Medical, Pharma, Engineering, Science, Technology and Business

^{1}Department of Intelligent Computing Systems, Izmir University of Economics, Izmir, Turkey

^{2}Department of Math and Life Sciences, Main campus of University Maryland University College (UMUC), USA

- *Corresponding Author:
- Meral Guzey

Department of Math and Life Sciences

Main campus of University Maryland University College (UMUC), USA

**E-mail:**[email protected]

**Received date:** June 25, 2013; **Accepted date:** August 06, 2013; **Published date:** August 13, 2013

**Citation:** Unay AT, Guzey M (2013) A Swarm Intelligence Heuristic Approach to Longest Common Subsequence Problem for Arbitrary Number of Sequences. Metabolomics 3:120. doi: 10.4172/2153-0769.1000120

**Copyright:** © 2013 Unay AT, et al. This is an open-access article distributed under the terms of the Creative Commons Attribution License, which permits unrestricted use, distribution, and reproduction in any medium, provided the original author and source are credited.

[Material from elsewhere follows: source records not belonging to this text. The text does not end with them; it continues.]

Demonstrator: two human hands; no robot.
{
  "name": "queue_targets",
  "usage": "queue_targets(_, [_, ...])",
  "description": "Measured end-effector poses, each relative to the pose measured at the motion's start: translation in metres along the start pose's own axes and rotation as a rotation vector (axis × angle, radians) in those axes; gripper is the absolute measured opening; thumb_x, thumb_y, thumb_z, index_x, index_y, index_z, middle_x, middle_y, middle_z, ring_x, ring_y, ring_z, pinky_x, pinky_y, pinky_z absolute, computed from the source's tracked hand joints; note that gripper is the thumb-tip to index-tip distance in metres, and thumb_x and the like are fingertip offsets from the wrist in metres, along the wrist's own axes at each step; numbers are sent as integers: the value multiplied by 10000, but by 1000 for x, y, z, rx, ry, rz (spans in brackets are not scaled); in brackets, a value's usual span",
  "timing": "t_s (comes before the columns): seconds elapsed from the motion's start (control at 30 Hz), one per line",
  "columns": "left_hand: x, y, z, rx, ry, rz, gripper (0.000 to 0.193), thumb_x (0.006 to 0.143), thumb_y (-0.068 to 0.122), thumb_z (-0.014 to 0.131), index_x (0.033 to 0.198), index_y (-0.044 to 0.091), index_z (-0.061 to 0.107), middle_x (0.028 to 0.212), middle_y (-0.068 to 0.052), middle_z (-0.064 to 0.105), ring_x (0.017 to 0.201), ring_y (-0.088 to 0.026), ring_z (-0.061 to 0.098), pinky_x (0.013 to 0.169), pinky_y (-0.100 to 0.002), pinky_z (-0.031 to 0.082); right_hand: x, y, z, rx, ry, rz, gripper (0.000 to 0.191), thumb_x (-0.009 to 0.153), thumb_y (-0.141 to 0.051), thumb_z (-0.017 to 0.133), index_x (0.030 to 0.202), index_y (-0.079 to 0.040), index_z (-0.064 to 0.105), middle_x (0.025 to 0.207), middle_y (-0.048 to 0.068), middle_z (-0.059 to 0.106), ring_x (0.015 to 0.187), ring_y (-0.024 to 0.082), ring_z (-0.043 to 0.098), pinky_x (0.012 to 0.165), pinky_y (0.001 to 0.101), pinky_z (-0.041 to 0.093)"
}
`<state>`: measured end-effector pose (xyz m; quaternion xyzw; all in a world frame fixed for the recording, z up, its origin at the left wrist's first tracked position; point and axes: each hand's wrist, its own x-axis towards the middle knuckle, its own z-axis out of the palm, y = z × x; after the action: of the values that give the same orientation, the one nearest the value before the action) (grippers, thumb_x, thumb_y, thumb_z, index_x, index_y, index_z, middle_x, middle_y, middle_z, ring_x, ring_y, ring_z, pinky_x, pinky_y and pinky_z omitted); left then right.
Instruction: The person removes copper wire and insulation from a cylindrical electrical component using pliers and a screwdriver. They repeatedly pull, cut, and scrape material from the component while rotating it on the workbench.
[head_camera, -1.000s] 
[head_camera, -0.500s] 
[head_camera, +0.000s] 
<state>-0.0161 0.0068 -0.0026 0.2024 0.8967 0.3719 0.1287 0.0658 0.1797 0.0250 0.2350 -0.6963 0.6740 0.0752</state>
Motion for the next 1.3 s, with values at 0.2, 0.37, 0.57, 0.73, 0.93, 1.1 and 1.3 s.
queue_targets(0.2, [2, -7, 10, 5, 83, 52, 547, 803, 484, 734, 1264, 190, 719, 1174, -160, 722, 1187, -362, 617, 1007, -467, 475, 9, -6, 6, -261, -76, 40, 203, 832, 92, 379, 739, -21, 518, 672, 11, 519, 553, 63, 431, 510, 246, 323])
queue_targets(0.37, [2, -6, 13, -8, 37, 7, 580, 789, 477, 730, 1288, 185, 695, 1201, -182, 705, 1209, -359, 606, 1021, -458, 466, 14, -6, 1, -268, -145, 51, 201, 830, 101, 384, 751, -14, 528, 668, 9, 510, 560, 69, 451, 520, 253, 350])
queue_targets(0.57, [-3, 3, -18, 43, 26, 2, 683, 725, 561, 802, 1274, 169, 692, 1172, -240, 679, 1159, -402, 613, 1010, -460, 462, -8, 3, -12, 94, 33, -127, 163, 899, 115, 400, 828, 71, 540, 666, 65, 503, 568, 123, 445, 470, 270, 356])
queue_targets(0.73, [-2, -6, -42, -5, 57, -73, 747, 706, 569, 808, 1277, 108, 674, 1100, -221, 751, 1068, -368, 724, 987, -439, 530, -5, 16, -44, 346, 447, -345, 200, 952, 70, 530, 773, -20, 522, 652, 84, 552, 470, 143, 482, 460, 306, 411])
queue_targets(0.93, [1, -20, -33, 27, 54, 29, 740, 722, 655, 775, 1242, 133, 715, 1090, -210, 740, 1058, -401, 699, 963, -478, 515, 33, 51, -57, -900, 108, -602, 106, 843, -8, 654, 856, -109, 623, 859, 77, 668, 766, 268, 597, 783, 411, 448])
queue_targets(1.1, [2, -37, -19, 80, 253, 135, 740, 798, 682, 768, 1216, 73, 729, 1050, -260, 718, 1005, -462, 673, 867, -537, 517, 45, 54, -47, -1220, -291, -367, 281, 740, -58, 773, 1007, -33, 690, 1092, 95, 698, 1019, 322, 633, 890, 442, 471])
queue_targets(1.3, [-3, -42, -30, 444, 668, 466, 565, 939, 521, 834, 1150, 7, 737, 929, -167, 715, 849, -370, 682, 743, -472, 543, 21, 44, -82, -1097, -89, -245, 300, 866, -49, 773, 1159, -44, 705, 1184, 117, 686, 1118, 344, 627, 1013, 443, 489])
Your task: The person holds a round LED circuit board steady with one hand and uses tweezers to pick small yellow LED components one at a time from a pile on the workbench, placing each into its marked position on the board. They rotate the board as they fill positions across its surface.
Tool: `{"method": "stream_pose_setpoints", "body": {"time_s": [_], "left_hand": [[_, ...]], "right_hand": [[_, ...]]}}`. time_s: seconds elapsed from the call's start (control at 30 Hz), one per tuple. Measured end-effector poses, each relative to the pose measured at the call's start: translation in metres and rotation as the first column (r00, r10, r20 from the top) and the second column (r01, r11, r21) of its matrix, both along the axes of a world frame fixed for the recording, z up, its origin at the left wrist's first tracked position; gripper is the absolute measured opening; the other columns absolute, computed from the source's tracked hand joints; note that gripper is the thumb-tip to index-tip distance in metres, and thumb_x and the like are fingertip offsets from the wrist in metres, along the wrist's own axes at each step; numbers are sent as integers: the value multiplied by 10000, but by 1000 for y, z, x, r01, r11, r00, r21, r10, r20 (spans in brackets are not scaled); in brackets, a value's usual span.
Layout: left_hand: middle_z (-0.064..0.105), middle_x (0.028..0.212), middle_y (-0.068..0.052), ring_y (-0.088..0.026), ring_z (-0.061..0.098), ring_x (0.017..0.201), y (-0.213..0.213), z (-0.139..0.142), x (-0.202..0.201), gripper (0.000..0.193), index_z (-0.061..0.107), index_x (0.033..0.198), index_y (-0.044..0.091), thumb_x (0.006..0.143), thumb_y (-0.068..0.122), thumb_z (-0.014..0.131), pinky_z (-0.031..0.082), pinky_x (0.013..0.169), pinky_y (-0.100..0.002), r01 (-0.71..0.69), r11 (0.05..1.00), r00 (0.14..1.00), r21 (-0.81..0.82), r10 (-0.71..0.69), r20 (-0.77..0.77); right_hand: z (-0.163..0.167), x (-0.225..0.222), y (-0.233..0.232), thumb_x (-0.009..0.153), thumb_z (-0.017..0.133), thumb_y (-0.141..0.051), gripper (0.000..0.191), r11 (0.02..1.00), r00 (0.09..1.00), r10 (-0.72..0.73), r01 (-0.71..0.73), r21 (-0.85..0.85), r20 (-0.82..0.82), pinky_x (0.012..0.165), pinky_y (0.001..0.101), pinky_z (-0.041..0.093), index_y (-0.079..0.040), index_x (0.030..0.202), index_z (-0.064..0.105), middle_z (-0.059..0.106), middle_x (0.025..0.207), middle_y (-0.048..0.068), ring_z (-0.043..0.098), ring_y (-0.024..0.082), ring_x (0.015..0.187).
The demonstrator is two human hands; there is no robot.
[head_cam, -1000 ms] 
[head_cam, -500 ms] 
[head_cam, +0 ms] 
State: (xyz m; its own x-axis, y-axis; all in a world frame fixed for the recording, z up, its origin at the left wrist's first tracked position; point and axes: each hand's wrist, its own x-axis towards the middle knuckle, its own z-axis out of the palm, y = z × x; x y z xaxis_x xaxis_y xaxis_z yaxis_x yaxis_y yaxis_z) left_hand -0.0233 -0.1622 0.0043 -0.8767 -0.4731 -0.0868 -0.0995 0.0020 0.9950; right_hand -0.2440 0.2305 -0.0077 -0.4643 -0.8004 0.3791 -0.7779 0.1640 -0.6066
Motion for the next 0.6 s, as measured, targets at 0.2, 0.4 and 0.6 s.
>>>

**Visit for more related articles at** Metabolomics:Open Access

Personalized cancer care strategies involving sequencing requires accuracy. We aimed to develop a novel approach to solve the longest common subsequence problem, which is a common computer science problem in the field of bioinformatics to facilitate the next generation sequencing of cancer biomarkers. We are using particle swarm optimization heuristic technique, which uses a novel “Occurrence Listing” (OL) technique as the evaluation function. This aims to keep lists of the sequence elements and offers criteria to evaluate randomly generated population of sequences.

In the clinical diagnosis of cancer, the corresponding biomarker methods and measurements are based on the correct algorithms, which are used for sequencing. The necessity of development new or possibly re-establishing previous biomarkers in the field of cancer research initiated us to work on new sequencing techniques.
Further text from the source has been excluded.